● **Recorded information**:

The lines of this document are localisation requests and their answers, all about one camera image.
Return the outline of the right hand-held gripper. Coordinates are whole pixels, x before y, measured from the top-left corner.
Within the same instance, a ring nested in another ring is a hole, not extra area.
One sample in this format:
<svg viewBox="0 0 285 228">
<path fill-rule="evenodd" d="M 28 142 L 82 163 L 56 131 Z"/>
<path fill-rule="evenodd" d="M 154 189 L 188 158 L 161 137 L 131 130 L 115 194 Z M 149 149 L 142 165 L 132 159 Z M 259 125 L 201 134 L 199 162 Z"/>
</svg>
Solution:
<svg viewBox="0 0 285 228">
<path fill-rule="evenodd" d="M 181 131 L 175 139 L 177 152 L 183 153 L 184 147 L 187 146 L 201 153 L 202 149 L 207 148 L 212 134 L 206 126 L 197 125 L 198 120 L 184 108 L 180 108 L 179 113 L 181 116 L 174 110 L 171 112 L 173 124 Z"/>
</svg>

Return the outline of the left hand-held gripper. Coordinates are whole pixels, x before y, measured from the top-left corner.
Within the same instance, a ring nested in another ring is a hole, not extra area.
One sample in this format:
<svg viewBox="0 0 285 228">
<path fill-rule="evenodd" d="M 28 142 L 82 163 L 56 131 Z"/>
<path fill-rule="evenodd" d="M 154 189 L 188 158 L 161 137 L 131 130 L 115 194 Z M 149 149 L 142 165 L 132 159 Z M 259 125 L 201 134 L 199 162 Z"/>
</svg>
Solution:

● **Required work**: Report every line of the records that contains the word "gripper".

● **Output of the task**:
Return the outline of the right hand-held gripper. Coordinates are whole pixels, x before y, measured from the top-left corner.
Return the outline of the left hand-held gripper. Coordinates are whole pixels, x before y, measured from the top-left corner.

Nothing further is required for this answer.